I presoaked my piece for 48 hours, changing the water once. The wood never discoloured my aquarium water - not that I noticed. It developed a thin slime coat in places but that lasted for only a few days. It has been in my aquarium for six months now. My pH is at 8.2 and kH/gH at 13 and 22, but I buffer my water with baking soda and epsom salt.

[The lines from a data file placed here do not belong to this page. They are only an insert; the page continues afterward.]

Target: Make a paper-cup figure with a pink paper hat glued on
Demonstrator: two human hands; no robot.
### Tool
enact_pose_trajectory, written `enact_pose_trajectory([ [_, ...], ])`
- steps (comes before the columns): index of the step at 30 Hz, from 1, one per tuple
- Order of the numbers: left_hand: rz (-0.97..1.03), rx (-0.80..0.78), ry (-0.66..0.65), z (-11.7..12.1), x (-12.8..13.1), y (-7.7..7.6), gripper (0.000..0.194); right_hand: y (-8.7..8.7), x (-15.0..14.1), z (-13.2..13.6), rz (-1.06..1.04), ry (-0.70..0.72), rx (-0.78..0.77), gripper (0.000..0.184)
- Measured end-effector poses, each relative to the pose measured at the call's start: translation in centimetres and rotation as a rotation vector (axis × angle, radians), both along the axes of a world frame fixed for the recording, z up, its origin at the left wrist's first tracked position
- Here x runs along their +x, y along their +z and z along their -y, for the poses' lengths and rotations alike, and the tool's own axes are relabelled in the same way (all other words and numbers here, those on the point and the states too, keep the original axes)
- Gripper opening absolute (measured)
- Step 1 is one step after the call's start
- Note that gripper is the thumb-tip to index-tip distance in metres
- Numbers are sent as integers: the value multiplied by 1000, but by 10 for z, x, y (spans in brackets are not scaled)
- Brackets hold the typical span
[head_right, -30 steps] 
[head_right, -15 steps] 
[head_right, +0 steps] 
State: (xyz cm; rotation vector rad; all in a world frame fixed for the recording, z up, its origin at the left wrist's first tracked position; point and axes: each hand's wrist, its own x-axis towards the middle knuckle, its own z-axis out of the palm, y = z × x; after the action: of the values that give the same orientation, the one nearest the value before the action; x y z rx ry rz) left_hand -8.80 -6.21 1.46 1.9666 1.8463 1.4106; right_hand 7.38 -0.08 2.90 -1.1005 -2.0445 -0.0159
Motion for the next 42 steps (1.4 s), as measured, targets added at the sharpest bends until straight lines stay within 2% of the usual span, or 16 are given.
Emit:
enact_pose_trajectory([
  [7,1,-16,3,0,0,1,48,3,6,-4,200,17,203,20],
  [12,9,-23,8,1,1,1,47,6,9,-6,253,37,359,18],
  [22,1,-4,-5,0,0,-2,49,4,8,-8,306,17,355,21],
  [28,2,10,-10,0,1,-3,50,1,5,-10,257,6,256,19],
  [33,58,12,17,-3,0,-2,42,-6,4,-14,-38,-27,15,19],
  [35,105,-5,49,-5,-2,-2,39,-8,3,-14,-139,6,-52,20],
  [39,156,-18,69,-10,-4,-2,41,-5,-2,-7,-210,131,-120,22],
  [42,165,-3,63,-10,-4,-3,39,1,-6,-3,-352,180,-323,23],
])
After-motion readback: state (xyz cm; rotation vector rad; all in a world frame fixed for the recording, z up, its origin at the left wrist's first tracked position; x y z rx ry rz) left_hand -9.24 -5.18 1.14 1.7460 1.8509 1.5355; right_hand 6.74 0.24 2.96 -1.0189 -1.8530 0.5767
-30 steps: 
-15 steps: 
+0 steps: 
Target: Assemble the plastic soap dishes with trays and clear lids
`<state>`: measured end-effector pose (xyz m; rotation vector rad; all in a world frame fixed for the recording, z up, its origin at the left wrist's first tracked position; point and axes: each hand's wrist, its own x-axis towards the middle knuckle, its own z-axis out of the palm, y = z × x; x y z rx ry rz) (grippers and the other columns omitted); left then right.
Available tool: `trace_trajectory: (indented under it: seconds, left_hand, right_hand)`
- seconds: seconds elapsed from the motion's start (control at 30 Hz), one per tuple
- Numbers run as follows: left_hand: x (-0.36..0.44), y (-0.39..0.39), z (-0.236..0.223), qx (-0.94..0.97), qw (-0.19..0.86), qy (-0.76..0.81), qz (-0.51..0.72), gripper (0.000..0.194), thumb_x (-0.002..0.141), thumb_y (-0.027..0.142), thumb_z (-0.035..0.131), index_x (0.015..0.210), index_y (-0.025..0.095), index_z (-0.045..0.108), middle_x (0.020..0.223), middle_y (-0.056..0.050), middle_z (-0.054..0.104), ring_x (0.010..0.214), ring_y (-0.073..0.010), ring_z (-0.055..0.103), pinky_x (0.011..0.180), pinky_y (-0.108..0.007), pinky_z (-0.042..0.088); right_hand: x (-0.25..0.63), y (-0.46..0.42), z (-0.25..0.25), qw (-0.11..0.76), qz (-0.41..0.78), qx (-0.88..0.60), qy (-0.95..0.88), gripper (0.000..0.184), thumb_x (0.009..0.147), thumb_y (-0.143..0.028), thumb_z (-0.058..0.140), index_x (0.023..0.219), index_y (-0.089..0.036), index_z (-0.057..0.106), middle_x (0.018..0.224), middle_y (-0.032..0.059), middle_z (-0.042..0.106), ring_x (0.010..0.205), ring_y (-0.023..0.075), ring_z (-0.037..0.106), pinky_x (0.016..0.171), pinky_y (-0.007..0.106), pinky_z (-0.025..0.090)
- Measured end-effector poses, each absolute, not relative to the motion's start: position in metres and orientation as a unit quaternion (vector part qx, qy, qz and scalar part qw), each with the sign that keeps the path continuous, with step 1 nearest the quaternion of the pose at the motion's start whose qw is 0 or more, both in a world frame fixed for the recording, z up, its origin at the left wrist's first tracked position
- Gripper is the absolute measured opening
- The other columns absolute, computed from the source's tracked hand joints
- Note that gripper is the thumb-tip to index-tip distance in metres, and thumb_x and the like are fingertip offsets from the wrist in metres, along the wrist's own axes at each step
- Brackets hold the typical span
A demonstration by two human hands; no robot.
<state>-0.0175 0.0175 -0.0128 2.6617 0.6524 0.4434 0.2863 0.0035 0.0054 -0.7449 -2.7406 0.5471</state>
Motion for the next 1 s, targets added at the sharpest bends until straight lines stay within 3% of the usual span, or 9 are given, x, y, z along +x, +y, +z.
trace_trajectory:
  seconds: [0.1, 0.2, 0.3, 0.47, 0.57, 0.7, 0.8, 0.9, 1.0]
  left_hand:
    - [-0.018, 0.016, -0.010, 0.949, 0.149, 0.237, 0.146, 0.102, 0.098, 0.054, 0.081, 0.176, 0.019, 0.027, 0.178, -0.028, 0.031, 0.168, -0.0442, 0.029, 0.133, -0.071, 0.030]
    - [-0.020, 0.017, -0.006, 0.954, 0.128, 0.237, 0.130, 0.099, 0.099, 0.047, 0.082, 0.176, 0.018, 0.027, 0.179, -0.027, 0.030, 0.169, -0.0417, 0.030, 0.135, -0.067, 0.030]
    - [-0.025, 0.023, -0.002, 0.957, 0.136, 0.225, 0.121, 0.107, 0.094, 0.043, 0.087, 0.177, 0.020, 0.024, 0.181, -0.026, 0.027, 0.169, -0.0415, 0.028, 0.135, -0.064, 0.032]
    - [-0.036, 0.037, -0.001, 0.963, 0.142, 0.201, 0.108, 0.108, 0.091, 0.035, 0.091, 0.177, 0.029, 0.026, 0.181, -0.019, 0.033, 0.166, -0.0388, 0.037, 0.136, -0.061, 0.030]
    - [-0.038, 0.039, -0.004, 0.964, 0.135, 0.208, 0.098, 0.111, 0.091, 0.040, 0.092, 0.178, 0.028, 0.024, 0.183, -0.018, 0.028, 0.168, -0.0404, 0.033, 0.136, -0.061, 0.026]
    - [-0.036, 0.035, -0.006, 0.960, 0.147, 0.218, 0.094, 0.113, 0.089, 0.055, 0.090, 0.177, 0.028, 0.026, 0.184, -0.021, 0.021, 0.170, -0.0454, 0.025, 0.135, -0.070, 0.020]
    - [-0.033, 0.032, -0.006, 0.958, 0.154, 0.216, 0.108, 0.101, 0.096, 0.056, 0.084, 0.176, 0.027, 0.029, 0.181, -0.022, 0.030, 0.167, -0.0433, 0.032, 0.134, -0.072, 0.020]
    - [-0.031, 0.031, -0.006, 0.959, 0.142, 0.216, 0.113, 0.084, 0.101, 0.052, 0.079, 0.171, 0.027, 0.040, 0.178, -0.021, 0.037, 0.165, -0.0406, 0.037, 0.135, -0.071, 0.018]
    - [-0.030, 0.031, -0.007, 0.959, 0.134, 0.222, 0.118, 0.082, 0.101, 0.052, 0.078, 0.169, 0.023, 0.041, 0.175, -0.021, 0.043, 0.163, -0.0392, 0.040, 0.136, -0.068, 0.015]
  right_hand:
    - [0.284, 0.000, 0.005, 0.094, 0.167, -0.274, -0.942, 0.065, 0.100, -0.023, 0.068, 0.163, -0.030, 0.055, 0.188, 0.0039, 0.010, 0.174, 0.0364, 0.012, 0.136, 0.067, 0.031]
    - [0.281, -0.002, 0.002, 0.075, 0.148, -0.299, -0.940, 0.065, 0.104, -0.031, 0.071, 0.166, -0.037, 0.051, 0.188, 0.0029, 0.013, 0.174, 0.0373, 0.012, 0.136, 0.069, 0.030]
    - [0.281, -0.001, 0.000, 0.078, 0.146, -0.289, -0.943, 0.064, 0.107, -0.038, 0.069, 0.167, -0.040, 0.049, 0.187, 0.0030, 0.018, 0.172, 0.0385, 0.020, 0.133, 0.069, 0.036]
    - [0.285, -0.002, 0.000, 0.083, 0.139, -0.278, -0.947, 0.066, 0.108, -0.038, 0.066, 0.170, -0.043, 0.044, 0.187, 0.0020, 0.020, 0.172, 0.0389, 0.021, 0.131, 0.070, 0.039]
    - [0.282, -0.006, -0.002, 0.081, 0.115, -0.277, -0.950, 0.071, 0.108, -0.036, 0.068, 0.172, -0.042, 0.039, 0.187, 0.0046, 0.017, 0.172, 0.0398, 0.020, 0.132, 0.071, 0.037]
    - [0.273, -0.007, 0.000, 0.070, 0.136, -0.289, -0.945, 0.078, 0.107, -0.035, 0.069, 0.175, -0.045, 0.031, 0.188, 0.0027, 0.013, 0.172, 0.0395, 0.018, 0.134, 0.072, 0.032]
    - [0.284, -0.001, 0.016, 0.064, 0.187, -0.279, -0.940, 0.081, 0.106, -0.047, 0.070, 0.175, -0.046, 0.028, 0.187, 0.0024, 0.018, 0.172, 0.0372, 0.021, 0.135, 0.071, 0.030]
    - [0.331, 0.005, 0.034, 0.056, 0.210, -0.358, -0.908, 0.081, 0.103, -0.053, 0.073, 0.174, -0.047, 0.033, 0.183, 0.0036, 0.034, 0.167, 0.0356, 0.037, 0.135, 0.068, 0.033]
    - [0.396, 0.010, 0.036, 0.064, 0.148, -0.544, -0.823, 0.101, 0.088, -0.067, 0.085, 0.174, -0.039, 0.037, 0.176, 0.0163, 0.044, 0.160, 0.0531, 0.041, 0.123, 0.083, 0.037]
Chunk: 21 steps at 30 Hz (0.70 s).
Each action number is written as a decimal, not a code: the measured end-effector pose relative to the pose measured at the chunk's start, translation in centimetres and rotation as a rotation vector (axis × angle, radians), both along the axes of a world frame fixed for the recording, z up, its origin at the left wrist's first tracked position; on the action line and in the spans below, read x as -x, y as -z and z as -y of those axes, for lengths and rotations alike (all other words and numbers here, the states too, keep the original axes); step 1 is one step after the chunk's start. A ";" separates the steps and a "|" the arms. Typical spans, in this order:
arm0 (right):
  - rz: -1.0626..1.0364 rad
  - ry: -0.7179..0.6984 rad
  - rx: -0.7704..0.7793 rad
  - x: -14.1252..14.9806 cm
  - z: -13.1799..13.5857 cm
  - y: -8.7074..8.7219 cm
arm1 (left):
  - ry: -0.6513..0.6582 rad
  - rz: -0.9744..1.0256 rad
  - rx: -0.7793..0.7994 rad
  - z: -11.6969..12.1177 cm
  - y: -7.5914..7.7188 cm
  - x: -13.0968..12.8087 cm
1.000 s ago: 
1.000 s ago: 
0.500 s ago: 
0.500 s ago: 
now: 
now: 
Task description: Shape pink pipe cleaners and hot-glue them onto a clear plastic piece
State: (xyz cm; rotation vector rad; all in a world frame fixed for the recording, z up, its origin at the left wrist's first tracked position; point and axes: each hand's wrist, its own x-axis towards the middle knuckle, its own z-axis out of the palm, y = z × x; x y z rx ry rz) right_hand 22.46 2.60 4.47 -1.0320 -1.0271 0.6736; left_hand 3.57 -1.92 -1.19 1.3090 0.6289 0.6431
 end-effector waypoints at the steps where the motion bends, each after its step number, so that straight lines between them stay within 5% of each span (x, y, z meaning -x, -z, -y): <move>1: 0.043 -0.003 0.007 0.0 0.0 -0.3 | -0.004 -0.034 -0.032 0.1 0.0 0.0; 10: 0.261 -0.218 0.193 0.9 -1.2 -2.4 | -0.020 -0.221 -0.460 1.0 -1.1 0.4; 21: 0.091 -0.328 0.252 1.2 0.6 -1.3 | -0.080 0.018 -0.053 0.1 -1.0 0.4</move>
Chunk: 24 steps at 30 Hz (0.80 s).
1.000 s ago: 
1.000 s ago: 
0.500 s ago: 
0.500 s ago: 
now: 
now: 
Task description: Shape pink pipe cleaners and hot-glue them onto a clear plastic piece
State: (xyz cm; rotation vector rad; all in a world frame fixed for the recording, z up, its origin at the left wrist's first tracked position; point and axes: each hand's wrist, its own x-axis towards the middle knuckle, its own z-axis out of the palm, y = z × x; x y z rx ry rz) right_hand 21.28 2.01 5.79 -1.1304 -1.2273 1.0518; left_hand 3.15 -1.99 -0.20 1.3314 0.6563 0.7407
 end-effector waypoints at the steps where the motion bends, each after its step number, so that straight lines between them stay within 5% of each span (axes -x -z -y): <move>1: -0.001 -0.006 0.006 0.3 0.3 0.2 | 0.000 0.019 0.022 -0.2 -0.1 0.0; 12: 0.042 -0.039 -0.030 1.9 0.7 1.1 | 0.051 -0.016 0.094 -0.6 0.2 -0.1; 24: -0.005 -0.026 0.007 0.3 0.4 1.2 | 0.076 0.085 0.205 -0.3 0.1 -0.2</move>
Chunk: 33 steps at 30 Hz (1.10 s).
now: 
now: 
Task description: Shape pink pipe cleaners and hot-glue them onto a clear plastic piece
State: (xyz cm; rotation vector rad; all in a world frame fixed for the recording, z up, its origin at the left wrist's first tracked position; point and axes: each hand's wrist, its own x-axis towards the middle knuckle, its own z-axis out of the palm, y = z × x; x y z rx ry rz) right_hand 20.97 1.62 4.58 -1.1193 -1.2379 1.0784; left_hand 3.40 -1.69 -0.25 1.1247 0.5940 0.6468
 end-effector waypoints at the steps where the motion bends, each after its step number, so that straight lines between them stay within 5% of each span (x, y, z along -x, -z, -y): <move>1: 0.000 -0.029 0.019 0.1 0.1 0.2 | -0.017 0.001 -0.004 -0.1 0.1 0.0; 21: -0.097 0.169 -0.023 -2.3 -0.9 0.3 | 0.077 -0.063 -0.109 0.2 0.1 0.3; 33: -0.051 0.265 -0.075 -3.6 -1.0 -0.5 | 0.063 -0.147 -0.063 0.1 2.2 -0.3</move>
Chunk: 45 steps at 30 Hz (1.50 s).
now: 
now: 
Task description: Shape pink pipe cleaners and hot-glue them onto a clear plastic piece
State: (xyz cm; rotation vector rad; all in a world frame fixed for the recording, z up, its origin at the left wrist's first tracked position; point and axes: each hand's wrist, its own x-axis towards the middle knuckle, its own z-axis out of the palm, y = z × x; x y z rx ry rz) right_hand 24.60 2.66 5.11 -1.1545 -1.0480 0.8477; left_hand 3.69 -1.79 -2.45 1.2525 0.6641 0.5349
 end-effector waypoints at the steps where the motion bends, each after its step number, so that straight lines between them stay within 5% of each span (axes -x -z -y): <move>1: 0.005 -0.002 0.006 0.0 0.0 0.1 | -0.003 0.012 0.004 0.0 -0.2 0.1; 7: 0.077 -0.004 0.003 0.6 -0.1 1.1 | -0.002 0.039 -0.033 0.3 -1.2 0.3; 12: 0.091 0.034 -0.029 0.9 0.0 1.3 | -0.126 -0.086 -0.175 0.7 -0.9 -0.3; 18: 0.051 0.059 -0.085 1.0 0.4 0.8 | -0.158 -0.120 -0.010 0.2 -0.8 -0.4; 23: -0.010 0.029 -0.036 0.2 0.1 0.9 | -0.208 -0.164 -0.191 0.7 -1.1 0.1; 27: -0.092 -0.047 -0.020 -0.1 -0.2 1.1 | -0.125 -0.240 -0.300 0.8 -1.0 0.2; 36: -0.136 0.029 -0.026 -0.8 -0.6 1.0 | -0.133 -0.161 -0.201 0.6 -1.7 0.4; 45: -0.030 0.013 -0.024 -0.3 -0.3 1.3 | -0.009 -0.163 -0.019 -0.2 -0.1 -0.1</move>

If you like the way wood looks, I say go for it.


----------



## planenut007 (Mar 21, 2009)

cedar??? lot of oil in that isn't there?


----------



## beaker99 (Apr 15, 2007)

I'm with Pfunmo, do hat you like. Although as stated you want to stay away from woods with possible harmful resins like conifers, evergreen. If you use a desiduous tree, one that loses its' leaves in the fall, you should be fine. 
Myself I live in Florida and use mangrove driftwood. Be careful to cure the driftwood first without any fish. Personally I bleach driftwood first and let it soak a few days until all the chlorine has dissipated. Then drain and soak for a few more days in rinse water changeing rinse water dayly. That way you can be sure to kill any bugs in the wood.


----------



## aFinFan (Jul 29, 2009)

I use Malaysian wood in my African tank looks great with the rock stacked around it and never seen Tea colouring from it,simply soaked it overnight in some RO and added it.Three years later water still crystal clear and fish seem to enjoy it.I would boil smaller pieces but the two I added to the tank were 2 big for that so I just let it soak note Malaysian wood supposed to soften water but my tapwater here is pretty hard never seen my ph drop under 7.8.


----------



## sharpwhit (Dec 2, 2008)

Not only will your Acei like the wood, if you have a Bristlenose or other Pleco, they will require it.

I have a Malaysian driftwood stump in my 72g. I soaked it in a 5-gallon bucket for about a week, changing boiling water laced with salt, epsom salts and baking soda. It did a great job of leaching the tannins. Plus, I monitored the PH in the bucket just to see the effect in such a small, extreme water sample.

I buffer my water and have a buffering substrate, but I have seen no effect on PH. And in only 6 months, I have not had any discoloration. With weekly water changes, I'd be surprised discoloration could add up unless you had a ton of wood. Of course, I have much more rock than wood. But some is a natural part of the ecosystem.


----------



## bertolli (Aug 18, 2009)

sharpwhit said:


> Not only will your Acei like the wood, if you have a Bristlenose or other Pleco, they will require it.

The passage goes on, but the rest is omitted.